Indah keluar kamar mandi hanya menggunakan handuk kimononya, Ia mencari keberadaan suaminya namun tidak terlihat, Indah pun segera membuka koper yang diberikan oleh mamah mertuanya mencari baju ganti namun "apa ini? kenapa di dalam koper isinya baju kaya gini semua, bahkan jika nanti aku pakai pun sama saja, aku terlihat seperti tidak memakai baju" gerutu Indah sambil memilih-milih lingerie pemberian mertuanya.
"Kalo begini, mending aku ga usah pake baju aja" Indah merebahkan diri di ranjang king size masih menggunakan handuk kimononya, tak terasa Indah sudah terlelap karena tubuhnya merasa lelah habis perjalanan jauh.
**
Di tempat lain, Ratih sedang bersiap menunggu Saroh dan Khaerul untuk nonton bioskop karena mereka sudah janjian ketemu di rumah Ratih jam sepuluh pagi ini.
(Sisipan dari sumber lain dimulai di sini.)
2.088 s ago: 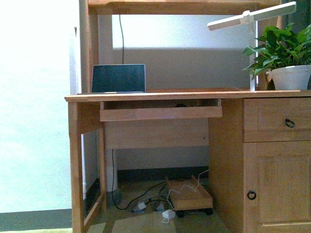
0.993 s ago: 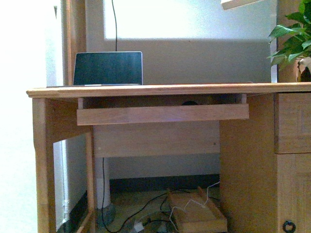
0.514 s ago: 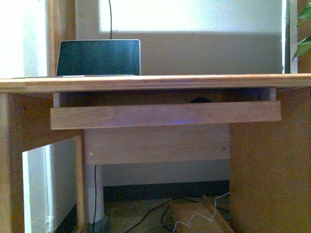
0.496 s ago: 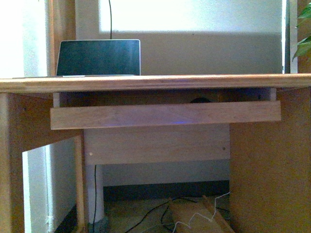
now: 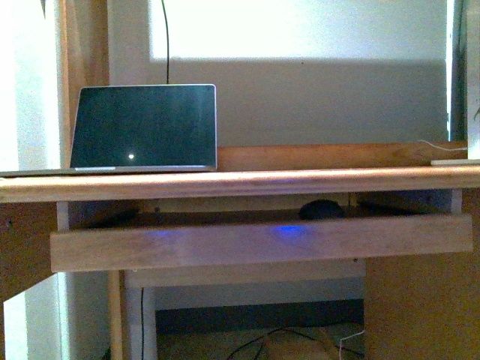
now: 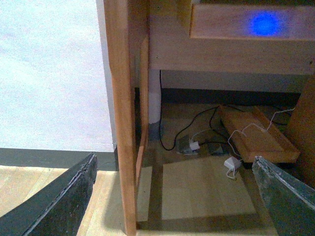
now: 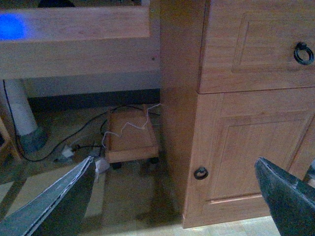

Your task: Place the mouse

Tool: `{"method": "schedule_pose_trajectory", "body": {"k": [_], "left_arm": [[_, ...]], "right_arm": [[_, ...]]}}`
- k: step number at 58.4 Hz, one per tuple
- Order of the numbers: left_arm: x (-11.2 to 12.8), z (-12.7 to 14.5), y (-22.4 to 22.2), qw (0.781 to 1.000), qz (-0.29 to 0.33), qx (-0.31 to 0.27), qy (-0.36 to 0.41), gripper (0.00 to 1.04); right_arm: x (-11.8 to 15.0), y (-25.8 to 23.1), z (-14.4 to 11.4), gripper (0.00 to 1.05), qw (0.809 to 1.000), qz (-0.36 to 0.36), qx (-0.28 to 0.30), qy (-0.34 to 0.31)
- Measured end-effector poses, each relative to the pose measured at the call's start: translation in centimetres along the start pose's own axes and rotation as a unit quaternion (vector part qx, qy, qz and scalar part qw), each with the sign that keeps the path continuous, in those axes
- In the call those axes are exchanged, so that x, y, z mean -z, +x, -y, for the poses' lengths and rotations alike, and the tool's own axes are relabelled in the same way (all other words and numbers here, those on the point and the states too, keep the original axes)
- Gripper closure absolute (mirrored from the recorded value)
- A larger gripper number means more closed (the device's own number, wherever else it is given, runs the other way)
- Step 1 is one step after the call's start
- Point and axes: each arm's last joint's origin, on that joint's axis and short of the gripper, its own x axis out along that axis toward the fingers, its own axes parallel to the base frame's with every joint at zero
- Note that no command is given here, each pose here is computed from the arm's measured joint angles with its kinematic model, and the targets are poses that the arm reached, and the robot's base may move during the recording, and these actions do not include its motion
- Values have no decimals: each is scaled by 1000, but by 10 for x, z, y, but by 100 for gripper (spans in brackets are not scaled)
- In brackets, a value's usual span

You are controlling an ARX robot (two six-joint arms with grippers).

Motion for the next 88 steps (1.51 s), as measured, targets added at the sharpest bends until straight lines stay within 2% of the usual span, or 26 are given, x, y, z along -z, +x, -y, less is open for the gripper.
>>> {"method": "schedule_pose_trajectory", "body": {"k": [32, 34, 35, 38, 42, 49, 58, 62, 63, 68, 73, 74, 76, 81, 88], "left_arm": [[0, 0, 0, 1000, 0, 0, 0, 8], [0, 0, 0, 999, -29, 16, -21, 8], [0, 1, 0, 997, -66, 26, -43, 8], [3, 1, 2, 989, -123, 35, -74, 8], [6, 2, 9, 983, -157, 52, -81, 8], [-4, -5, 32, 986, -151, 60, -30, 8], [-9, -10, 82, 981, -103, 61, 151, 8], [2, -6, 109, 955, -64, 73, 279, 8], [4, -6, 112, 953, -59, 76, 287, 8], [17, -2, 138, 904, -7, 96, 418, 8], [28, -2, 159, 855, 30, 100, 509, 8], [30, -2, 161, 852, 32, 101, 513, 8], [35, -2, 170, 828, 44, 104, 550, 8], [44, -2, 184, 794, 53, 115, 595, 8], [50, 0, 200, 767, 67, 124, 626, 8]], "right_arm": [[0, 0, 0, 7, 1000, 0, 0, 0], [0, 0, 0, 7, 1000, 0, 0, 0], [0, 0, 0, 7, 1000, 0, 0, 0], [0, 0, 0, 7, 1000, 0, 0, 0], [0, 0, 0, 7, 1000, 0, 0, 0], [0, 0, 0, 7, 1000, 0, 0, 0], [0, 0, 0, 7, 1000, 0, 0, 0], [0, 0, 0, 7, 1000, 0, 0, 0], [0, 0, 0, 7, 1000, 0, 0, 0], [0, 0, 0, 7, 1000, 0, 0, 0], [0, 0, 0, 7, 1000, 0, 0, 0], [0, 0, 0, 7, 1000, 0, 0, 0], [0, 0, 0, 7, 1000, 0, 0, 0], [0, 0, 0, 7, 1000, 0, 0, 0], [0, 0, 0, 7, 1000, 0, 0, 0]]}}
Ratih menghubungi ponsel Indah sedari pagi namun tidak aktif.
" kemana lagi si tuh bocah, kebiasaan banget deh telfon selalu gak aktif" gerutunya sambil mondar-mandir di teras rumah.
tak berselang lama ada mobil yang berhenti di depan rumah Ratih " mobil siapa itu?" ucapnya penasaran.
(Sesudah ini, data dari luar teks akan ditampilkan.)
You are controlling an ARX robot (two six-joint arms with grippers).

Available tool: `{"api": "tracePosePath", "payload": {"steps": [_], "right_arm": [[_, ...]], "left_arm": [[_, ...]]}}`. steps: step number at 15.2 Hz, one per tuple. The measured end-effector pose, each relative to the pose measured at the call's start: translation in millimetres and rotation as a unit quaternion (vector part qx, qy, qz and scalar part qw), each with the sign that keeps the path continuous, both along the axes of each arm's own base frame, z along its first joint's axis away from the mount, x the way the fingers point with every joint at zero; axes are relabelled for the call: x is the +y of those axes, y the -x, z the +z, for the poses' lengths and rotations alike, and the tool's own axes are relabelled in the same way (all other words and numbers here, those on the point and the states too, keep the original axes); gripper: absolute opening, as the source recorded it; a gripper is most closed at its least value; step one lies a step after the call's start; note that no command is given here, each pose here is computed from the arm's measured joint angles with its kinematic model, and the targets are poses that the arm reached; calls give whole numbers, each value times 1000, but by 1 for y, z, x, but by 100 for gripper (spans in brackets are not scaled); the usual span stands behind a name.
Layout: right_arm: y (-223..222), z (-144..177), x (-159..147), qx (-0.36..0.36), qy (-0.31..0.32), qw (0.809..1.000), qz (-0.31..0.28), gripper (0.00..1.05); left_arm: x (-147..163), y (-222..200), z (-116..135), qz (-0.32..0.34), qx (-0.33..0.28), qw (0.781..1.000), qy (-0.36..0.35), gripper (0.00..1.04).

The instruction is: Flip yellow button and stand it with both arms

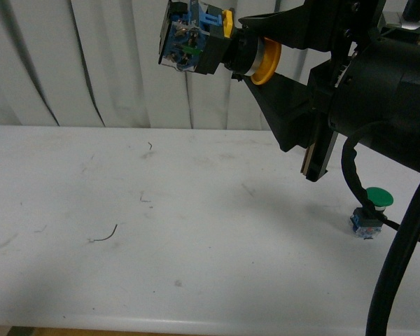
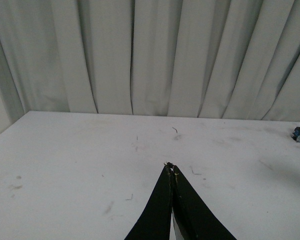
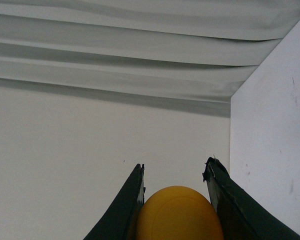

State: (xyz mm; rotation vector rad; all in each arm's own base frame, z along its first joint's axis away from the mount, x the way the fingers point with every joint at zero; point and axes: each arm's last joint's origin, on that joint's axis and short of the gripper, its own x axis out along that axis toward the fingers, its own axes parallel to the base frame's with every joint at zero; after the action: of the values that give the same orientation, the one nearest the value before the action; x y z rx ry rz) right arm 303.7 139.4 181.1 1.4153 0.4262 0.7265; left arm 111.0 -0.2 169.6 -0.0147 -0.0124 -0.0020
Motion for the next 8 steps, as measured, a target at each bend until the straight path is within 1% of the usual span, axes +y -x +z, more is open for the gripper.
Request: {"api": "tracePosePath", "payload": {"steps": [3,4,6,7,8], "right_arm": [[-1,0,-3,0,1,1000,-2,35],[-2,0,-6,-1,3,1000,-3,35],[-1,0,-7,-3,5,1000,-3,35],[-1,0,-8,-5,8,1000,-4,35],[-1,0,-9,-8,11,1000,-5,35]], "left_arm": [[0,3,-1,0,2,1000,0,2],[0,13,-2,0,-2,1000,0,2],[0,13,-4,0,10,1000,0,2],[0,13,-3,0,6,1000,0,13],[0,13,-4,0,9,1000,0,20]]}}
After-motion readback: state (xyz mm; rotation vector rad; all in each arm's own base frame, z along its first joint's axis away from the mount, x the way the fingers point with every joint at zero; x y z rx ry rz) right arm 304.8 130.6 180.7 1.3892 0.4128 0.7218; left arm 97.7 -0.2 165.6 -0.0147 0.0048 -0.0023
" Itu pak Arya bukan sih?" tanya Ratih sambil berjalan mendekati mobil, Saroh dan Khaerul pun keluar.
" Lo pasti bingung yah kenapa pak Arya bisa bareng sama kita?" ucap Saroh menghampiri Ratih yang terbengong
" Pagi pak Arya " sapa Ratih tanpa menghiraukan ucapan Saroh
" Pagi.." ucap Arya tersenyum
" Tih kenalin, ini pak Arya" terang Khaerul
" Iya gue tau itu pak Arya, tapi kenapa Dia bisa ikut sama kita, kita kan mau santai ngapain ada guru itu kesini" bisik Ratih pada Khaerul
" Sebenernya gue yang minta bang Arya buat nemenin kita, lagian kan ini hari Minggu jadi bang Arya ga ada kerjaan, yaudah gue ajak aja sekalian, Kan lumayan dapet tumpangan mobil gratis hehehe" ucap Khaerul yang membuat Ratih semakin bingung
" Tunggu-tunggu, Lo tadi manggil pak Arya apa, BANG?" ucap Ratih pelan
"Iyah, jadi pak Arya itu abangnya Khaerul, tadi gue juga gak percaya, tapi setelah melihat keluar dalam satu rumah dan mencium tangan orang tua yang sama, baru gue percaya" timpal Saroh
" Kok Lo ga pernah cerita sama kita si rul?" tanya Ratih greget
" he he.. iya sorry, kan kalian juga ga pada nanya" jawab Khaerul sambil menggaruk tengkuknya yang tidak gatal
" iya juga sih, kan gue juga gak pernah nanya-nanya soal keluarga dia" batin Ratih
" Kheem..!! jadi nggak nih nontonnya" Arya berdehem melihat muridnya berbisik satu sama lain.